# Did you see this on the exchange board for Westin Maui owners depositing in II (m)



## ciscogizmo1 (May 4, 2006)

http://www.tugbbs.com/forums/showthread.php?p=164463&posted=1#post164463

I had no idea they could do this.  Wow...


----------



## rocky (May 4, 2006)

They can totally do it.  It's in their agreement.  And they do it all the time.  That's why many of us don't or won't use II for exchanging outside SVO locations.  Direct exchanges or SFX are the way to go, and the only way you are going to get a vaguely "like for like" exchange.


----------



## seenett (May 4, 2006)

IMHO, I think this is a good policy.  If an owner wants to exchange his/her "high demand" Starwood property with II, I would rather see that week go to another SVN member (via StarOptions) than into general II inventory.

As someone posted on the other thread, it is (almost) never a good idea to trade the "big three" Starwood properties through II.  You will never get an equal trade - you will always end up trading down.  It is much better to do a direct trade, use SFX, or rent your unit for cash.


----------



## ciscogizmo1 (May 4, 2006)

Well, I did know they could use a different week for you II exchange but I didn't know they could use a different resort.  I don't think that is fair but oh well.  I haven't traded my unit yet and probably never would.  So I'm glad to hear about others experiences and I'll definitely use SFX if I do plan to exchange.   Also, I don't think Maui & Palm Desert trade the same.  That is just wrong.


----------



## gmarine (May 5, 2006)

What amazes me is the amount of Starwood owners who dont know this, especially considering the high cost of some of the Westin properties. Owners need to better understand the terms of purchase when they buy.

I dont own Starwood yet found this out during a sales presentation when I asked specific questions about trading.

As far as using SFX, I dont think it matters what trading company you use, Starwood can still deposit a different resort than the one you own.


----------



## rocky (May 5, 2006)

gmarine said:
			
		

> As far as using SFX, I dont think it matters what trading company you use, Starwood can still deposit a different resort than the one you own.



Actually, I think in the case of SFX that is not true, you do actually trade with a unit from the Starwood resort you own at.  DeniseM is our expert on that scenario, because she has successfully used SFX to trade her WKORV unit.  She has explained how it works in prior threads, but I think those threads are long gone now.  Hopefully she will see this post and chime in!


----------



## skim118 (May 5, 2006)

*Re: Did you see this on the exchange board for Westin Maui owners depositing in II (m*



			
				seenett said:
			
		

> IMHO, I think this is a good policy.  If an owner wants to exchange his/her "high demand" Starwood property with II, I would rather see that week go to another SVN member (via StarOptions) than into general II inventory.

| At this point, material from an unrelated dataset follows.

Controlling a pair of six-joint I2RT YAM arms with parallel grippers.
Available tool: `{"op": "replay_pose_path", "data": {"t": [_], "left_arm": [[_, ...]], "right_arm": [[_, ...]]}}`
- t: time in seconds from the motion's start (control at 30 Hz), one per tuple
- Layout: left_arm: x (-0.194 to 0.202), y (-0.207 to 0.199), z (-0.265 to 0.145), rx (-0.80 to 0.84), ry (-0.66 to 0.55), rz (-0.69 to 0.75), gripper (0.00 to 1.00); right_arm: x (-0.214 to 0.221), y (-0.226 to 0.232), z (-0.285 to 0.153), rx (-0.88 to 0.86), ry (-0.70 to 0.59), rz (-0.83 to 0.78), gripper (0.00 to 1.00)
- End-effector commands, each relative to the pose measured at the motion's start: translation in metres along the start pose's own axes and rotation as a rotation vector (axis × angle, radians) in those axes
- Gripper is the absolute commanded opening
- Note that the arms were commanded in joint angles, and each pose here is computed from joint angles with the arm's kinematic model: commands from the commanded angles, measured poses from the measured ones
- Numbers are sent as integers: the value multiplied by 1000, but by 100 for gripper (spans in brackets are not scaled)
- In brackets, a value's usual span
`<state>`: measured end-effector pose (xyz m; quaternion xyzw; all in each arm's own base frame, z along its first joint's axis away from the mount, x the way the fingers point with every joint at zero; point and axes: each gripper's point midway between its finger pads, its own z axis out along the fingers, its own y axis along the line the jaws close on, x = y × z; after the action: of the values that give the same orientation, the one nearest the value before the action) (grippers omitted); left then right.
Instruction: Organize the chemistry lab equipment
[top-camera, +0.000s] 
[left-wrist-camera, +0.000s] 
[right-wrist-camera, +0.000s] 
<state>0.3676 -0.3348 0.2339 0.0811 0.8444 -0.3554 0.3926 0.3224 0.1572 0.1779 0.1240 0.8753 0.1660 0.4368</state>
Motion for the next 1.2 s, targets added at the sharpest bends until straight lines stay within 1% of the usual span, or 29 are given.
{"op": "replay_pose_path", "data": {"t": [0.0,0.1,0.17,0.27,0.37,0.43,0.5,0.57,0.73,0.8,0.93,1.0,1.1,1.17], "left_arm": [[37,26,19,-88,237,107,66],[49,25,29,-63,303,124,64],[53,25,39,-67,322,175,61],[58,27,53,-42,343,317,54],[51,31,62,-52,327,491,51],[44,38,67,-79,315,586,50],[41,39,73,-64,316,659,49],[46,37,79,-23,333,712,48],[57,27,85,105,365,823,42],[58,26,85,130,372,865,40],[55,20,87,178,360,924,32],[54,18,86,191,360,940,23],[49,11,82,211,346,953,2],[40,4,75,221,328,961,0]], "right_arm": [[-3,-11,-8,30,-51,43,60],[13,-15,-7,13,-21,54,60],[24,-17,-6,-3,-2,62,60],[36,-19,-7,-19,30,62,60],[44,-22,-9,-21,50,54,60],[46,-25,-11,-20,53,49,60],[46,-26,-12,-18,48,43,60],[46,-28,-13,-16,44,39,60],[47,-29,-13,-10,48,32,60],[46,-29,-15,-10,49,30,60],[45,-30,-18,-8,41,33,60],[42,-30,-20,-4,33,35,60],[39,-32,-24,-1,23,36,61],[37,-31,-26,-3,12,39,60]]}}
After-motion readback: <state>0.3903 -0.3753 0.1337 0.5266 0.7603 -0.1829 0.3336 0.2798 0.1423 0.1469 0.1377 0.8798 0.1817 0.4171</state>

I will agree it is good policy if this July week goes to an actual SVN member.  How do we know that actually happens ? What if Starwood is actually renting these rooms out instead ?  

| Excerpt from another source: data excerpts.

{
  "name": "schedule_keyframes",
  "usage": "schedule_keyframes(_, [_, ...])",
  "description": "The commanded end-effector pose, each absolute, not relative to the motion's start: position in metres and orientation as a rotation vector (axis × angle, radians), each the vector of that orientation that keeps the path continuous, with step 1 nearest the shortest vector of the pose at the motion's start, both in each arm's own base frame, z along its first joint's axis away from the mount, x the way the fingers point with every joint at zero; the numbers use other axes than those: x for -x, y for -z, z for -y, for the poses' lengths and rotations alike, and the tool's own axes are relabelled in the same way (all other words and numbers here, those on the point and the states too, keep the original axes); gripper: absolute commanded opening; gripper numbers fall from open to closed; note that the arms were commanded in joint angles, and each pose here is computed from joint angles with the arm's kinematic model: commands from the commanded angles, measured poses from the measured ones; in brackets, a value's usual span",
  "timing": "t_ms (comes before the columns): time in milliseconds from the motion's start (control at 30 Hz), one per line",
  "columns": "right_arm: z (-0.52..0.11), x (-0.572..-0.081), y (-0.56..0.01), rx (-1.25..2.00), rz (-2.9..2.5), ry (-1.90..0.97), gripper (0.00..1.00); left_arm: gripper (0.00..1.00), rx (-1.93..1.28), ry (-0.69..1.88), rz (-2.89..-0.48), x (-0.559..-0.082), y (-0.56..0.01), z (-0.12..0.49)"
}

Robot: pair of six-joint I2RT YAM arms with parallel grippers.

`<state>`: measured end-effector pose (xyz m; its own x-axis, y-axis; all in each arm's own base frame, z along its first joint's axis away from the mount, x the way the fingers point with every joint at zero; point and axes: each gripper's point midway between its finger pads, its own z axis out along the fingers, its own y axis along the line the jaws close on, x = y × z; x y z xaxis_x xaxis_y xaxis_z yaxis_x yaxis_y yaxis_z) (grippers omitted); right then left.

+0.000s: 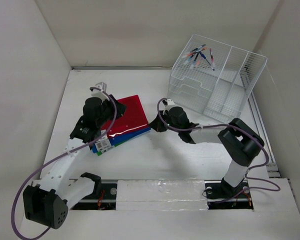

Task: Organize the desk

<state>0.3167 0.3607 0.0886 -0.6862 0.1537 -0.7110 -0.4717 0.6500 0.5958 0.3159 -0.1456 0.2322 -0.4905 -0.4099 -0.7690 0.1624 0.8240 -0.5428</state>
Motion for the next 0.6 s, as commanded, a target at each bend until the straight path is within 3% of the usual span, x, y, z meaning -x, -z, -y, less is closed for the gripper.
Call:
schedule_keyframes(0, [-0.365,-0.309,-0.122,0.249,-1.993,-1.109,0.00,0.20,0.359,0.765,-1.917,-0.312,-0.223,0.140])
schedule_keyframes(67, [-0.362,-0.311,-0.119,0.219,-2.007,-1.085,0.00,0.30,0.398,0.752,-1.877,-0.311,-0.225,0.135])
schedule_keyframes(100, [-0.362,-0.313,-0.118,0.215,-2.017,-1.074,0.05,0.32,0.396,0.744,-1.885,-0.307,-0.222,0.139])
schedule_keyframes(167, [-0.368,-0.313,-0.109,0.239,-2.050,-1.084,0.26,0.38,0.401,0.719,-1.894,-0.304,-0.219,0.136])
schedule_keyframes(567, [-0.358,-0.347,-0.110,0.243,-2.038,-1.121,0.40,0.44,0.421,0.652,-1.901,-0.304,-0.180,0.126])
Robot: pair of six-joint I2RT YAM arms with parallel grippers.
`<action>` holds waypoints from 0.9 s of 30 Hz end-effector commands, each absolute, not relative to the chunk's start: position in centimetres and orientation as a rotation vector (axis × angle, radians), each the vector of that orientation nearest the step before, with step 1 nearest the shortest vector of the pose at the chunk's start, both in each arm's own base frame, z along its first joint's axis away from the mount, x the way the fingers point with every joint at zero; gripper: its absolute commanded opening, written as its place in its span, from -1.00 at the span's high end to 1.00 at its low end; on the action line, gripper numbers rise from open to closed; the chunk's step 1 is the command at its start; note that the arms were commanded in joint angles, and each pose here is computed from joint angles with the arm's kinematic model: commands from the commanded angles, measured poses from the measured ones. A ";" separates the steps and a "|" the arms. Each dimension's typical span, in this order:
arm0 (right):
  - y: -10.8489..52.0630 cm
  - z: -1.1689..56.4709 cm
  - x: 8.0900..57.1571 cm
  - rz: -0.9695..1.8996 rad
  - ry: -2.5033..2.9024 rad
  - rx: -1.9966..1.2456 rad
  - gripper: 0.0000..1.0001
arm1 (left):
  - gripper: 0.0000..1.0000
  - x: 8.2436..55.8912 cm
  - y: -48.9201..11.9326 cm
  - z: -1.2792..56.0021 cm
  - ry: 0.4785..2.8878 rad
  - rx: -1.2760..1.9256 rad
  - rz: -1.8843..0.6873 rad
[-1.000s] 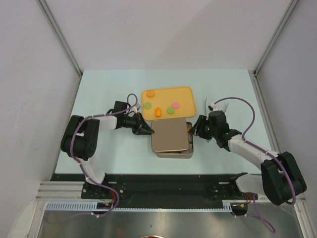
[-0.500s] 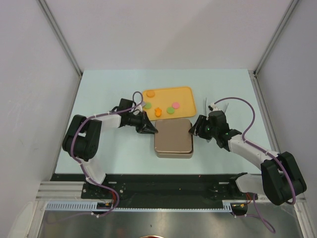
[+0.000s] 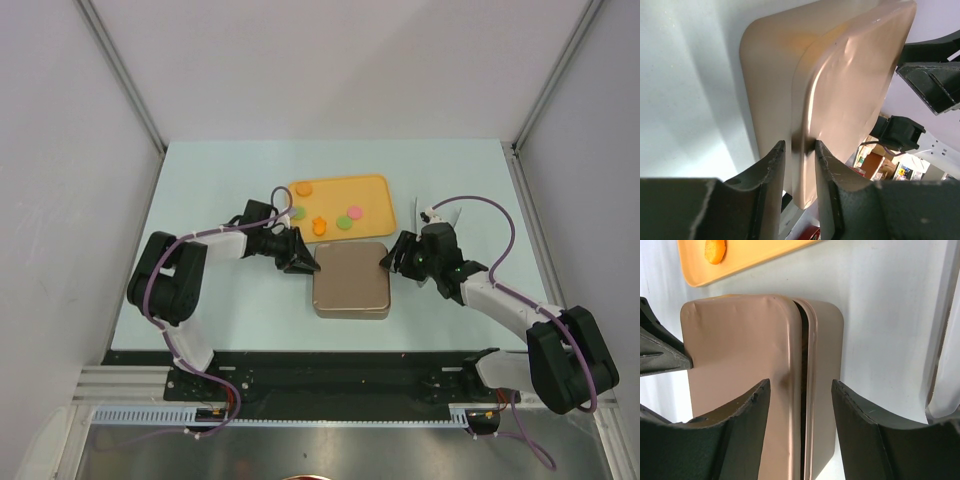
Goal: Pack the cookies
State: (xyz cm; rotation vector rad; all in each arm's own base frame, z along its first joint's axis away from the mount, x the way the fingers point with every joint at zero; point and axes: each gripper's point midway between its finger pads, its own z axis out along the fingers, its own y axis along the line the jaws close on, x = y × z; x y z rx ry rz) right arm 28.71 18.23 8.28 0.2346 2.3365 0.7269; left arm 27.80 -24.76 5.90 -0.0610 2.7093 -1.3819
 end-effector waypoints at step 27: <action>19.4 10.1 29.0 0.790 2.274 0.216 -0.16 | 0.21 28.6 -25.9 8.8 2.690 0.050 -1.193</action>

Last August we met quite a few Westin Maui Hotel guests that were "upgraded" to the villas(mostly the studio side).  These guests were SPG Platinum members and they even received vouchers to eat the overpriced breakfast in the Villas for free.  It is possible they were using the developer's rooms or units that were converted for Starpoints, but how does one know for sure ?


----------



## DeniseM (May 5, 2006)

*Re: Did you see this on the exchange board for Westin Maui owners depositing in II (m*



			
				skim118 said:
			
		

> I will agree it is good policy if this July week goes to an actual SVN member.  How do we know that actually happens ? What if Starwood is actually renting these rooms out instead ?
> 
> Last August we met quite a few Westin Maui Hotel guests that were "upgraded" to the villas(mostly the studio side).  These guests were SPG Platinum members and they even received vouchers to eat the overpriced breakfast in the Villas for free.  It is possible they were using the developer's rooms or units that were converted for Starpoints, but how does one know for sure ?



Starwood rents weeks that are owned by developer (unsold) and weeks that have been converted to StarPOINTS.  If they rented rooms that were converted to StarOPTIONS they wouldn't have rooms for owners to use.  

Were they there on Preview Pkgs.?  Some people are upgraded to the Villas on the preview Pkgs.


----------



## ciscogizmo1 (May 5, 2006)

gmarine said:
			
		

> What amazes me is the amount of Starwood owners who dont know this, especially considering the high cost of some of the Westin properties. Owners need to better understand the terms of purchase when they buy.



hmmmm.... I guess that is amazing.  Actually when I bought the unit I could careless about exchanging.  For one I never plan to exchanging outside of the internal system.  I'm sure I read it but it probably just didn't register.  So anyways, I'm really wondering if this happens when you try to deposit the unit late.  Personally, I'd never use II for Westin exchange.  But that's just my opinion, someone else might find that II works perfect for them.  Everyone has a different situation or life.  I'd do what works for you


----------



## ciscogizmo1 (May 5, 2006)

gmarine said:
			
		

> I dont own Starwood yet found this out during a sales presentation when I asked specific questions about trading.



Wow, I'm shocked that a salesperson would even know how the II system works


----------



## skim118 (May 5, 2006)

*Re: Did you see this on the exchange board for Westin Maui owners depositing in II (m*



			
				DeniseM said:
			
		

> Were they there on Preview Pkgs.?  Some people are upgraded to the Villas on the preview Pkgs.



They were just typical Platinum SPG hotel guests on points stay that asked for suite upgrades and were sent to WKORV + free breakfast vouchers.


----------



## skim118 (May 5, 2006)

*Re: Did you see this on the exchange board for Westin Maui owners depositing in II (m*

II trading seems predatory; everybody's goal is to obtain a much better timeshare than the one that they are providing.  

Clearly there is no protection for high-end resorts like Four Seasons, Westin's ,.. and they can exchanged into(other than peak season)  by using far cheaper timeshares(both in cost & maintenance fees).    I am not thrilled by the availability on SFX either but it is better than II(especially during 1 + 2 bonus weeks for each week deposited, that they are currently offering).

So I will never deposit our WKORV weeks into our Starwood II account;  on the other hand I love II from the other side of the fence.  

We have another II account(non-starwood) into which we deposit lower cost timeshares and are able to exchange into many Starwood properties(spring break '07, summer 06).  

Hypocritical maybe, but we are playing by the rules as they exist now.


----------



## chemteach (May 6, 2006)

I have deposited easter week units with SFX for Westin Rancho Mirage two years in a row.  I don't believe Westin paperwork precludes depositing outside of II, or they would not have allowed me to deposit last year or the year before.  The Westin units do qualify for the three for one bonus week offer.  When I search with my Rancho Mirage unit in II, I don't even see other Westin units.  I'm always surprised at what a poor trader my Rancho Mirage week is.  (I use a generic search, not a deposited week.)  I would always use SFX for depositing this particular week.


----------